Last summer, Barstool Sports founder Dave Portnoy bought the site back from casino and online gambling operator Penn Entertainment for $1. That came after Penn Entertainment paid a total of about $550 million to acquire 100% control of Barstool, a few months before deciding to part ways with Barstool.
“The last two years was all Penn all the time,” Ayers Badan wrote in a farewell message to Barstool staffers. “It was a balancing act and kind of an exercise in futility — trying to generate bets at the same time as protecting a pirate ship while also subtly contorting it to be something more predictable, pacifiable and projectable to match with a casino company. In the last year we sold the company twice. First to Penn for $550M and then to Dave for $1. It seems insane and it was.”

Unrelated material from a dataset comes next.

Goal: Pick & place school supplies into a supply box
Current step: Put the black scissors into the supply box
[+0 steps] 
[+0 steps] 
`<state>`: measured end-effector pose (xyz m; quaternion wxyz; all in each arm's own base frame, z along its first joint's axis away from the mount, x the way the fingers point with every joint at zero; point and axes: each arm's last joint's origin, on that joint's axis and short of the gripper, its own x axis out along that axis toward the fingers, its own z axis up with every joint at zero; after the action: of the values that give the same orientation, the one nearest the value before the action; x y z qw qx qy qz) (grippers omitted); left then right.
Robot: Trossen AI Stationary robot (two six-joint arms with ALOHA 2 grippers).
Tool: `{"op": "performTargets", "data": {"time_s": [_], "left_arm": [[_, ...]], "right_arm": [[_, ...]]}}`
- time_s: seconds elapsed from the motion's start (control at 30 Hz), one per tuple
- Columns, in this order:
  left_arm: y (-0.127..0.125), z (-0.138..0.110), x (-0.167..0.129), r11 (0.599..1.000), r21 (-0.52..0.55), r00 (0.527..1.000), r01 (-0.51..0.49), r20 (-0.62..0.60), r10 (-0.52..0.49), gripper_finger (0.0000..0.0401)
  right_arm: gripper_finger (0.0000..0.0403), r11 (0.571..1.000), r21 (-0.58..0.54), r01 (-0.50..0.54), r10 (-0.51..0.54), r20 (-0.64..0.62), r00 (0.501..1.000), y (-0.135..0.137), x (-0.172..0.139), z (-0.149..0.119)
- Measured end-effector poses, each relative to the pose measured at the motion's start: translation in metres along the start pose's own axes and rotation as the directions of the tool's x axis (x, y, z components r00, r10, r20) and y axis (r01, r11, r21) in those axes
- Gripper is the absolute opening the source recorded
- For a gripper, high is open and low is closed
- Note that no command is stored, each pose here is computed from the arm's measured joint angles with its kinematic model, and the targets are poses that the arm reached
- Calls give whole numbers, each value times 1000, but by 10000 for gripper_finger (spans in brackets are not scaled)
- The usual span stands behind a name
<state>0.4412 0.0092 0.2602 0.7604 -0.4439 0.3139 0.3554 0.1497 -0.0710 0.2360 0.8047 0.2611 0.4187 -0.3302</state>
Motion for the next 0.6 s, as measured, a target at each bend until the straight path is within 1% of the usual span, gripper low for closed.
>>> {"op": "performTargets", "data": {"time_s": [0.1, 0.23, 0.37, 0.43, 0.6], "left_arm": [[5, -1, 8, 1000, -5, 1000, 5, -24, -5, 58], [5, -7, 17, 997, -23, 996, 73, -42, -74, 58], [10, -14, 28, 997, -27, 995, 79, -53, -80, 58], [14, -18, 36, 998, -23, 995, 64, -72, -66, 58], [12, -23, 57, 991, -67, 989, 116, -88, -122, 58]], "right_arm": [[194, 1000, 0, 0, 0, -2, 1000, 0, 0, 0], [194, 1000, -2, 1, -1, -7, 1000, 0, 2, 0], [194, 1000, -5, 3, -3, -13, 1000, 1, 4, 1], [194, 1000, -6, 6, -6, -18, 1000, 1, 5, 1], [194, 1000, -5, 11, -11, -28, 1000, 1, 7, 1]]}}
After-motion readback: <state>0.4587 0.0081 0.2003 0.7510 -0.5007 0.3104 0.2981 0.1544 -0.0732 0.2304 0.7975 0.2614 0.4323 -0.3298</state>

Now New York-based Barstool Sports “is back as it should be,” Ayers Badan wrote. “A pirate ship with Dave at the helm… I did what I came here to do and more than I could have ever imagined and now it’s your turn to take it forward.”
Ayers Badan added, “My time at Barstool will forever inspire me. I gave you my all. Thank you for giving me so much more.”

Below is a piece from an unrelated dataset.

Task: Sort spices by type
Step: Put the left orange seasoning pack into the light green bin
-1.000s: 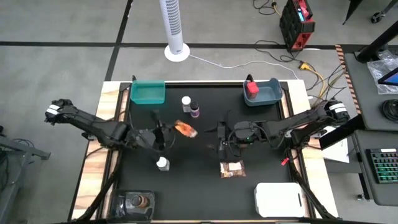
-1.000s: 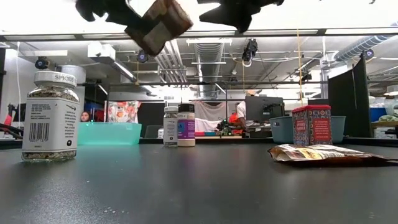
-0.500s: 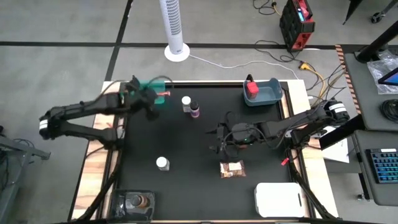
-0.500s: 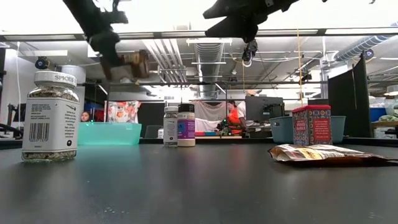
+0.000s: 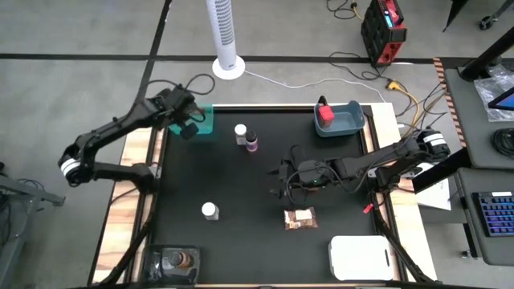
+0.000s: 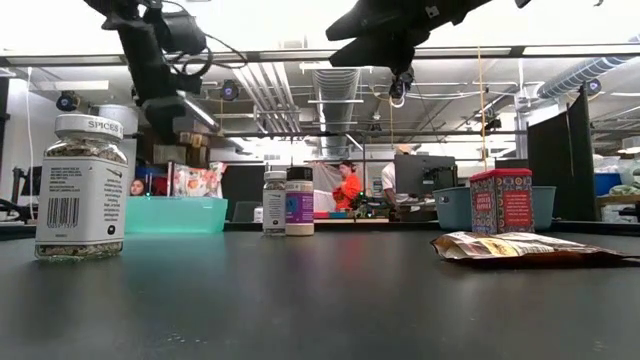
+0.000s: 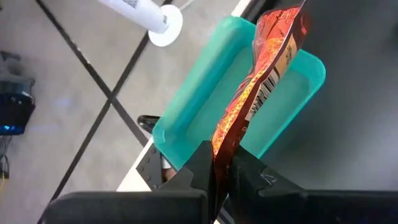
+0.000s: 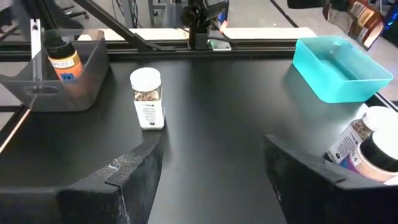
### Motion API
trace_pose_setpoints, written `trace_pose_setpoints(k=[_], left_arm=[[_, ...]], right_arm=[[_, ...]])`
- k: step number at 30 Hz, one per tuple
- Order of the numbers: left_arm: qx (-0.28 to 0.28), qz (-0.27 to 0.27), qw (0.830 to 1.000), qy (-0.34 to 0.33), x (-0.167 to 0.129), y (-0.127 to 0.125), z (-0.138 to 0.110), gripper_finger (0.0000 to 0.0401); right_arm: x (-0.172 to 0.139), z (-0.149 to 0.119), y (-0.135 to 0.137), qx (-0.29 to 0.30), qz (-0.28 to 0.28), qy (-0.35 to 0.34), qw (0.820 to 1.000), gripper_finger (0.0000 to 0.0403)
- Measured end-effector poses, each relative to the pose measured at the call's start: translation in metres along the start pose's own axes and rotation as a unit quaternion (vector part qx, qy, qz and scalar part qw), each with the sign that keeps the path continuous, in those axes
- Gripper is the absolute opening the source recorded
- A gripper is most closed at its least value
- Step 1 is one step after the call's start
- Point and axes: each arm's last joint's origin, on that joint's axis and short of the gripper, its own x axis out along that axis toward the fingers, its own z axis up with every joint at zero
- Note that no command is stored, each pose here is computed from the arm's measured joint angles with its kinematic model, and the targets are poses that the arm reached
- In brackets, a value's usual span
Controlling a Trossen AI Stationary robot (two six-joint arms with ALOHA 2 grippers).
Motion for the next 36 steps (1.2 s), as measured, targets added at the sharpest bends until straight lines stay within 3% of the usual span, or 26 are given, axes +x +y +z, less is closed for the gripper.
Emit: trace_pose_setpoints(k=[11,19,28,36], left_arm=[[0.052,-0.016,0.996,0.069,0.037,-0.014,0.010,0.0006],[0.071,0.025,0.991,0.111,0.057,-0.011,0.022,0.0018],[0.058,0.033,0.991,0.120,0.070,0.004,0.038,0.0022],[0.048,0.038,0.993,0.103,0.067,0.009,0.044,0.0049]], right_arm=[[0.000,0.000,-0.001,0.010,-0.001,0.001,1.000,0.0283],[0.000,-0.001,-0.001,0.014,-0.001,0.002,1.000,0.0271],[0.000,-0.002,-0.001,0.012,-0.001,0.009,1.000,0.0258],[0.000,-0.004,-0.001,0.017,-0.002,0.017,1.000,0.0277]])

Ayers Badan (formerly Nardini) joined Bartstool in the summer of 2016, back when the company was majority owned by Peter Chernin’s Chernin Group. She previously was chief marketing officer at AOL.

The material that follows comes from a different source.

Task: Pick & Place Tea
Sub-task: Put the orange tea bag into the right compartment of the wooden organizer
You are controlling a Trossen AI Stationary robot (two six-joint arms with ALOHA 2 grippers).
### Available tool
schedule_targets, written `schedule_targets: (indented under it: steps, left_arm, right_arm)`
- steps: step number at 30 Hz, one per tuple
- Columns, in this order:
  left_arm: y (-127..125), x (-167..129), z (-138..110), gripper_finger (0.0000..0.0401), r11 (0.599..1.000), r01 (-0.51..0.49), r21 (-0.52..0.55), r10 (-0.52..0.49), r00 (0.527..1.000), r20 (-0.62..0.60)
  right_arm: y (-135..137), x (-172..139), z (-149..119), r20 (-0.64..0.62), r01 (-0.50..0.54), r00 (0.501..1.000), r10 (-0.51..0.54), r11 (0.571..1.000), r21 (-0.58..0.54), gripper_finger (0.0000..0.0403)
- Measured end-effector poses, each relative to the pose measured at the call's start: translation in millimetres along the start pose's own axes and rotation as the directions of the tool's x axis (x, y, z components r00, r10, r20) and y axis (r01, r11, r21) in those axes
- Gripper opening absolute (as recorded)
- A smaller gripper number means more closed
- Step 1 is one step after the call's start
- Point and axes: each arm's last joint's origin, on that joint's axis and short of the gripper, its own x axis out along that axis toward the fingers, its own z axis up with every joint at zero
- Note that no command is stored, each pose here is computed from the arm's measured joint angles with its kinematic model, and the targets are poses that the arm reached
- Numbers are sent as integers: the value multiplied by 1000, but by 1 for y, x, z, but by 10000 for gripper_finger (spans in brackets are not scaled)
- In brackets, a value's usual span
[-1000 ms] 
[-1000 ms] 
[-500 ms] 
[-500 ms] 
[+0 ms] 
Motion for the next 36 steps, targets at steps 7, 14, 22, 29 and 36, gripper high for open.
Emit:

In a post Tuesday on X/Twitter, Portnoy wrote, “There is no doubt @erika_ was the perfect and probably only fit for us. It’s been quite a run and we couldn’t have done it without her. She was everything I dreamed she’d be and more in a CEO.”
In her note to Barstool staffers, Ayers Badan said that “At the heart of it, I came here to work with Dave. I liked Dave instantly and I trusted him… There is no one better to make sure Barstool lasts far into the future in the way it was intended than Dave.”
When she joined the company, “expectations were low, assumptions of failure were probably high,” per Ayers Badan. She claims Barstool blew past its five-year goals in 20 months and that as of today, revenue has grown 5000% since she joined in July 2016.